Con 10 años, un mate y el recuerdo de su papá: la historia de Derek que emocionó a Las Ovejas
¿Qué lleva a un nene de 10 años a competir en una fiesta del mate entre adultos? La respuesta está en el corazón de Las Ovejas, donde un niño honra a su papá con cada cebada.
Derek Parada tiene 10 años, una sonrisa tímida y un mate que no solo endulza, sino que honra la memoria de su padre. En la primera Fiesta Provincial del Mate y el Pan Casero, este niño de Las Ovejas se subió al escenario entre adultos, compitió en la categoría Mate Dulce y se llevó el tercer puesto. Pero su verdadero premio fue el orgullo de un pueblo entero.
Una historia de dolor y esperanza
Yamil Meade, el papá de Derek, falleció el 1 de enero de 2016 en el río Nahueve, arrastrado por un remolino cuando festejaba Año Nuevo. Cinco días después, el 6 de enero, nació Derek. “Regalo de reyes”, dice su abuela Isabel Parada, quien lo cría junto a su mamá Marilén. “Yo le digo mi luz en tanta oscuridad”, confiesa con la voz quebrada.
El pequeño no conoció a su padre, pero lo lleva en cada cebada. “Siempre que charlamos me dice: 'abue, ¿será que yo algún día escuche la voz de mi papá?'”, relata Isabel. Un audio, un video, algo que le permita oír esa voz que solo conoce por fotos y relatos.
Marcos, el amigo grande
Alejandro Marcos Retamal, ex policía jubilado y compañero de vida de Isabel, es para Derek mucho más que un amigo: es su compañero de mates, su entrenador de fútbol, su confidente. Se conocieron cuando Derek tenía cuatro o cinco años, en el anfiteatro. “Él me dio la mano. Apenas me llegaba a los dos dedos”, recuerda Marcos. Desde entonces no se soltaron.
“Una vez me dijo: 'yo quiero que te enojes, porque no te conozco enojado'”, cuenta entre risas. Marcos lo acompañó a la fiesta del mate y lo ayudó a superar inseguridades. “Él me compró mis primeros guantes de arquero”, dice Derek, que sueña con ser arquero, pastor y comerciante.
El mate como tradición
Para Derek, el mate es “algo muy lindo y una tradición muy importante argentina, porque es algo para compartir y para disfrutar”. Lo prepara mirando, aprendiendo, “sin técnica”. Como lo hacía su papá, que era muy matero y futbolero.

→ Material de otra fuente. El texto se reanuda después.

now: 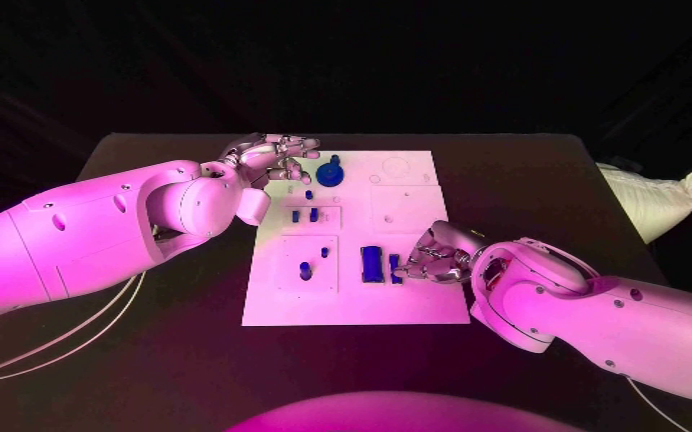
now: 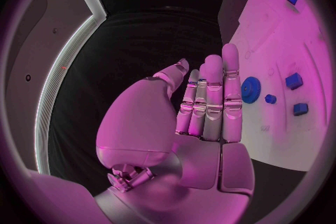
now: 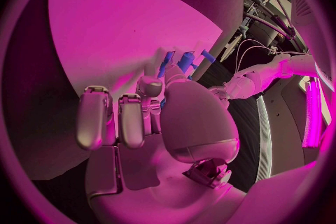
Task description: Assemble the parts on the task board
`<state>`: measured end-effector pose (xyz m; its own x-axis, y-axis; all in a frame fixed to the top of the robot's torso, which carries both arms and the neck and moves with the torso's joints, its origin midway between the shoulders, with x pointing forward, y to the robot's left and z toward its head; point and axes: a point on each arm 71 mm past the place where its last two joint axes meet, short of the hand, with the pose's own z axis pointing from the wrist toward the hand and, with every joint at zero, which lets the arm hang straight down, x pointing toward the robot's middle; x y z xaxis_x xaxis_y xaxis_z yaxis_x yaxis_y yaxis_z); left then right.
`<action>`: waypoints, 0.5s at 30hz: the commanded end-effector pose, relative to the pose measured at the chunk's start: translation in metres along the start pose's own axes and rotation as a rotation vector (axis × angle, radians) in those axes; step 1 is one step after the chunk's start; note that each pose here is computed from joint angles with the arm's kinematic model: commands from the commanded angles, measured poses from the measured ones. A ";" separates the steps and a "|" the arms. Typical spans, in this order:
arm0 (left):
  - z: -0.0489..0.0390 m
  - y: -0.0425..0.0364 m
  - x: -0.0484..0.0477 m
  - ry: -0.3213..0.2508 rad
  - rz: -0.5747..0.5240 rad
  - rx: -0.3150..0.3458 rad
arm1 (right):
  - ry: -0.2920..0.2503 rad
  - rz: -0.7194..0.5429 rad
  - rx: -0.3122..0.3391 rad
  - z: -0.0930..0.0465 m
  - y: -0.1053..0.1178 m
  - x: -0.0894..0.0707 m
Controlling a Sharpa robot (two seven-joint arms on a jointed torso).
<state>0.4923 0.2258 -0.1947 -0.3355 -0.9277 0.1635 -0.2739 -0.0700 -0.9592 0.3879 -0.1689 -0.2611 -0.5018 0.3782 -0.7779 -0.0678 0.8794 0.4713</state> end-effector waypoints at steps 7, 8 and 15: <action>0.0003 -0.0006 0.0021 0.019 0.000 0.006 | -0.027 0.006 -0.015 0.000 -0.002 0.000; 0.0002 -0.0006 0.0020 0.018 0.000 0.007 | -0.032 0.011 -0.020 -0.001 -0.002 -0.001; 0.0006 -0.0005 0.0005 0.013 0.001 0.007 | -0.059 0.119 -0.066 -0.007 -0.003 -0.017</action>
<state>0.4929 0.2270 -0.1951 -0.3326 -0.9290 0.1622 -0.2739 -0.0695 -0.9593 0.3899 -0.1821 -0.2515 -0.4657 0.4281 -0.7745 -0.0617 0.8574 0.5109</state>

La intendenta de Las Ovejas, Marisa Antiñir, lo vio competir y se emocionó: “Ver a Derek de 10 años parado ahí, sin miedo, cebando para el jurado, me llenó el corazón. Él mamó esta tradición en su casa”. Y agregó: “Cuando un niño decide cebar mate en familia, está diciendo que no quiere perder lo nuestro”.
El secretario del Interior provincial, Gustavo Coatz, también fue jurado y probó el mate de Derek. “Me fui con el alma llena”, dijo, y destacó que “en este festival hubo muchas almas jóvenes abrazando los usos y costumbres de la región”.
El norte que no se apaga
La fiesta provincial nació en 2019, impulsada por el ex intendente Vicente Godoy, para revalorizar las tradiciones del norte neuquino. Y Derek es la prueba de que esas costumbres están a buen resguardo. En cada mate dulce, en cada sonrisa, en la foto de su papá en la pared, el norte neuquino late fuerte. Porque el mate se toma entre generaciones, y el amor también.